Calculette et dossiers sur un bureau

Derrière les excédents record de Genève, des risques bien réels

Porté par des excédents historiques, le canton de Genève s’apprête à détrôner Zurich et Zoug pour devenir, dès 2028, le premier contributeur à la péréquation financière intercantonale. Une situation inédite, reflet d’une santé économique florissante… mais aussi source de nouvelles vulnérabilités. Car derrière les chiffres record, se profilent des risques bien réels, entre retournement conjoncturel, pression fiscale et obligations de solidarité accrues.
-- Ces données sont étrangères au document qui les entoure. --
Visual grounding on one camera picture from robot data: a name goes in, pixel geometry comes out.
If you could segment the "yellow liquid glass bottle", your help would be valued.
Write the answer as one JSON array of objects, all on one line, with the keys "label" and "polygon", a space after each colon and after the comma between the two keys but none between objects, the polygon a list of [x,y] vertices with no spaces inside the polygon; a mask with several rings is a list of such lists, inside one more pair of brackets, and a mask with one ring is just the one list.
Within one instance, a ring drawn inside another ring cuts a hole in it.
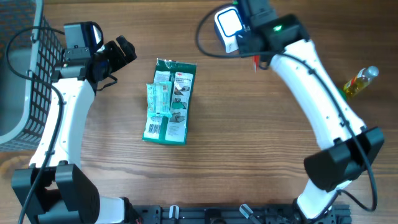
[{"label": "yellow liquid glass bottle", "polygon": [[363,68],[359,73],[348,81],[344,87],[343,92],[347,99],[356,96],[360,91],[364,90],[377,76],[379,69],[375,66]]}]

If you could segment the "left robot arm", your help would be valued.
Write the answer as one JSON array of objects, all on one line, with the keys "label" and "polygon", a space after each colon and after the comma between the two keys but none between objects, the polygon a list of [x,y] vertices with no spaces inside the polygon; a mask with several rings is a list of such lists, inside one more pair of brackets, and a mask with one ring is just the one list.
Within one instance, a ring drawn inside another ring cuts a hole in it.
[{"label": "left robot arm", "polygon": [[142,223],[126,197],[104,197],[81,170],[81,142],[98,83],[136,59],[124,37],[105,42],[95,22],[65,24],[67,46],[50,74],[52,101],[39,146],[12,188],[31,223]]}]

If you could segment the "green gloves package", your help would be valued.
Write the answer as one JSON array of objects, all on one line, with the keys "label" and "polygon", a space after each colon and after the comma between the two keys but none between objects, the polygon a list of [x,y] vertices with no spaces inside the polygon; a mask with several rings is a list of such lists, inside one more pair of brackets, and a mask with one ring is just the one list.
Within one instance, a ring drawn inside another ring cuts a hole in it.
[{"label": "green gloves package", "polygon": [[158,58],[152,83],[172,82],[171,114],[147,117],[142,139],[159,144],[185,145],[197,65]]}]

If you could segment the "light green wipes pack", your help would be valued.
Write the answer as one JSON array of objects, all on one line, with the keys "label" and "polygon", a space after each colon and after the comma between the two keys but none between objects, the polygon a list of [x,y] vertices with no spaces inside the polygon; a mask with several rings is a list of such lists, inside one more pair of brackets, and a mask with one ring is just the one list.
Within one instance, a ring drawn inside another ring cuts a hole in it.
[{"label": "light green wipes pack", "polygon": [[172,82],[147,84],[147,117],[168,117],[171,114]]}]

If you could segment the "red white stick sachet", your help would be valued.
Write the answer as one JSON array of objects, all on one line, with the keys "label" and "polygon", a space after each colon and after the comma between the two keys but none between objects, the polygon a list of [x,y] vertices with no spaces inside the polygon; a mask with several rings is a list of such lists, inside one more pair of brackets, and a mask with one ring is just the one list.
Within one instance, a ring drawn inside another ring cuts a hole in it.
[{"label": "red white stick sachet", "polygon": [[255,55],[252,57],[254,72],[256,73],[259,70],[259,56]]}]

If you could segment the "green white round can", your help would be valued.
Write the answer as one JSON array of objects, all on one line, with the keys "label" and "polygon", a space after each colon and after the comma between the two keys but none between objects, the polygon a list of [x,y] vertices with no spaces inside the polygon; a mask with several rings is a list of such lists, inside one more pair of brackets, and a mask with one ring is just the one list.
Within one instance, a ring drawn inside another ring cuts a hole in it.
[{"label": "green white round can", "polygon": [[346,101],[347,97],[346,97],[345,92],[343,90],[341,90],[341,89],[339,89],[338,91],[339,91],[340,95],[343,97],[343,99]]}]

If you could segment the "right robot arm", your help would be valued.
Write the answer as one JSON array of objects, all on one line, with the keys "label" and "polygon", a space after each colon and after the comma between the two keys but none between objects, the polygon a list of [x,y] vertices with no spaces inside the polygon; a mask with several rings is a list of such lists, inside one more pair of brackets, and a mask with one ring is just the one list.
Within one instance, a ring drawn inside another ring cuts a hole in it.
[{"label": "right robot arm", "polygon": [[348,106],[297,16],[278,16],[268,1],[238,1],[237,7],[245,26],[239,53],[258,54],[261,68],[281,77],[313,128],[320,151],[304,160],[309,180],[296,204],[304,221],[318,221],[363,172],[373,177],[384,135]]}]
Le canton de Genève est en passe de devenir pour la première fois le principal contributeur à la péréquation financière intercantonale en 2028, selon les dernières prévisions de l’institut de recherche économique BAK. Du jamais vu depuis l’introduction de ce mécanisme en 2008. Genève devrait ainsi verser en 2028 et 2029 des montants record : 602 millions de francs avant déduction des charges, calculés sur la base des années fastes de 2022 et 2023. Il surpasserait ainsi les poids lourds historiques que sont le canton de Zurich (456 millions de francs en 2025) et Zoug (435 millions de francs en 2025), et demeurerait par ailleurs l’unique canton romand à contribuer au pot commun. 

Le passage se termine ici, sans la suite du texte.